Всю ночь после его вчерашнего визита я не спала. Сидела в углу, сжимая кинжал Саргаты – тот самый, что она оставила мне в качестве искушения, – и чувствовала, как на коже ещё горят следы его взгляда. Как будто он оставил на мне клеймо – невидимое, но жгучее, напоминающее: ты под моим прицелом.
Вчера он вошёл в мой шатёр как хозяин в свой дом. Смотрел на меня долго, молча, изучающе. Потом произнёс только одно слово: "Завтра" – и ушёл. Но в этом слове было столько обещаний, что кровь застыла в жилах.
Завтра что? Завтра он возьмёт меня силой? Завтра начнёт ломать мою волю? Завтра покажет, что я всего лишь вещь в его руках?
Я провела ночь, готовясь к худшему. Проверяла остроту кинжала, прикидывала, куда лучше ударить, чтобы нанести максимальный ущерб. Думала о том, хватит ли у меня духа повернуть клинок против себя, если он попытается сделать со мной то, что делают с пленницами.
"Господи, – молилась я в темноте, – дай мне силы не сломаться. Дай мне умереть с честью, если придётся умирать."
Но молитвы не унимали дрожи в руках. Не избавляли от страха. Не заглушали голоса в голове, что шептал: "А что, если он не собирается убивать? Что, если у него другие планы?"
А утро принесло нечто страшное.
Сначала я услышала крики. Не радостные боевые клики, не команды командиров – а что-то другое. Полные боли и ужаса звуки, от которых кровь стынет в жилах. Что-то происходило в стане, что-то, от чего даже привычные к жестокости воины цепенели.
Через полог доносился шум – топот ног, возбуждённые голоса, лязг оружия. А над всем этим – протяжный вой, похожий на плач раненого зверя. Человеческий голос, доведённый до предела боли.
Любопытство заставило меня подойти к краю шатра и приподнять полог. То, что я увидела, заставило сердце екнуть и провалиться в пятки.

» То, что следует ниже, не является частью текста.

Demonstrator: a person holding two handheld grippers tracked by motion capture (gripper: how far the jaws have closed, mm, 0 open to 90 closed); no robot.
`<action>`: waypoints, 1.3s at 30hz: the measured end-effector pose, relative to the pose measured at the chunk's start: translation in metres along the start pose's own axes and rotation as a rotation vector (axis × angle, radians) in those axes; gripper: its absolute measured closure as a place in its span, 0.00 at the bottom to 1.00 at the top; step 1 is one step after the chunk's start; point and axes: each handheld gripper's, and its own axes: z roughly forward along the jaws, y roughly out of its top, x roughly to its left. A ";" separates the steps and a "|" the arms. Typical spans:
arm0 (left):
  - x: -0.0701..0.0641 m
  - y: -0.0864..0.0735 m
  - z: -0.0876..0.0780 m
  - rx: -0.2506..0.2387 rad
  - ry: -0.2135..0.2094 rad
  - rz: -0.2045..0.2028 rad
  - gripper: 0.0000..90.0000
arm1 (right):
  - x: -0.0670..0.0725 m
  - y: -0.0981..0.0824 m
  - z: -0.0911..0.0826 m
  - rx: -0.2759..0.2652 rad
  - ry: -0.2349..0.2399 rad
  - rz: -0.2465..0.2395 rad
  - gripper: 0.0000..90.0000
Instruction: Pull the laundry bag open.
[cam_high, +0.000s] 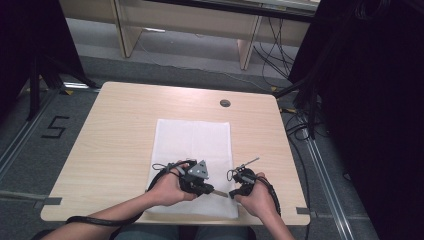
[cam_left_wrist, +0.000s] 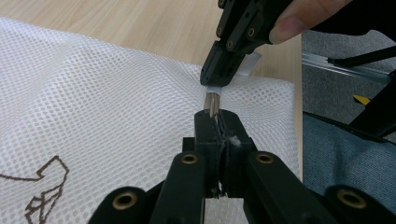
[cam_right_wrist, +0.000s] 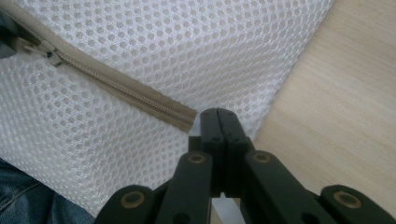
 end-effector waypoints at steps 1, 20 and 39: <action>0.000 -0.001 0.000 -0.003 -0.002 -0.005 0.97 | 0.000 0.000 0.000 0.001 -0.001 0.002 1.00; 0.003 -0.004 -0.010 -0.014 -0.001 0.002 0.97 | 0.001 0.000 0.000 0.002 -0.002 0.004 1.00; 0.002 -0.009 -0.019 -0.017 0.004 -0.024 0.97 | 0.002 0.001 0.000 0.001 -0.003 0.022 1.00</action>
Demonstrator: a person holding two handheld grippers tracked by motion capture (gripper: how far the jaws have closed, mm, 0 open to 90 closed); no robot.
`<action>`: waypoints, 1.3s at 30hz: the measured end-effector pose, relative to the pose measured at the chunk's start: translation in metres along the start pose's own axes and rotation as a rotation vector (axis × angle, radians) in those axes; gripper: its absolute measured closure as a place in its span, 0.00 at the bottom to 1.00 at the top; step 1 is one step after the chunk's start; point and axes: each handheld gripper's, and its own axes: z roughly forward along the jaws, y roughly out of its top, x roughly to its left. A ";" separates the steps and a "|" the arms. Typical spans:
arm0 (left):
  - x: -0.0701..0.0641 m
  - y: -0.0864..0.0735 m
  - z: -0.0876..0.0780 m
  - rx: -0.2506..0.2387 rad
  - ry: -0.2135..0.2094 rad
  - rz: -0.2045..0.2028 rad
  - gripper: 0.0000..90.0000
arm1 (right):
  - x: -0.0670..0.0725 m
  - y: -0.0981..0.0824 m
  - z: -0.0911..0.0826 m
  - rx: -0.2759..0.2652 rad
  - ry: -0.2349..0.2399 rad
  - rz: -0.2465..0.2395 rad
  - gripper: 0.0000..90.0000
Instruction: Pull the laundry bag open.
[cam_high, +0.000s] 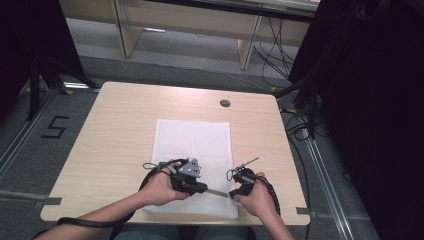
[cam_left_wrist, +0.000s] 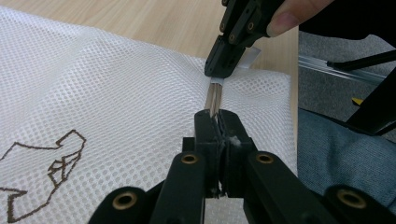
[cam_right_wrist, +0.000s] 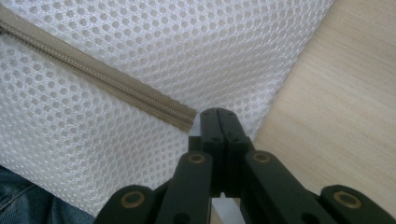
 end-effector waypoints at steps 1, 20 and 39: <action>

В центре стана образовался круг. Воины стояли плотной стеной, но я видела между их спинами происходящее. И это зрелище навсегда врезалось в память.
Молодой воин – тот самый, что вчера пытался подать мне воду, когда я проходила мимо коновязи. Совсем мальчишка, лет восемнадцати, с добрым лицом и честными глазами. Он стоял посреди круга, образованного соплеменниками, и уже одна рука его висела неестественно, согнутая под страшным углом.
Лицо было белое, как полотно, губы сжаты до крови, чтобы не закричать от боли. Пот градом катился по лбу, но парень держался – не плакал, не молил о пощаде. Только глаза… в глазах была такая мука, что смотреть было невозможно.
Рядом с ним стояли двое здоровенных воинов – палачи по приказу хана. В руках у одного была дубина, у другого – что-то вроде молота. Они работали методично, без злости, как мясники на бойне.
Хан стоял в стороне, спокойный, как каменный идол. Не он сломал руку – это сделали по его приказу, тихо, без лишнего шума, пока я спала в неведении. Но теперь он демонстрировал результат всему стану, как урок, который должен запомнить каждый.
– Боль уходит, – сказал он негромко, но голос его разносился по стану, как удары похоронного колокола. – А урок остаётся навсегда.
Он повернулся, окинул взглядом собравшихся воинов, и все, до единого, опустили головы. Даже самые бывалые, покрытые шрамами ветераны, избегали его взгляда.
– Пусть каждый запомнит, – продолжал хан, и в голосе его звучала сталь. – То, что принадлежит мне, неприкосновенно. Кто посмеет протянуть руку к моему имуществу – потеряет эту руку. И не только её.
Он кивнул палачам. Те выволокли вперёд тяжёлую колоду – кусок дерева с выемкой посередине, явно предназначенный для одной цели.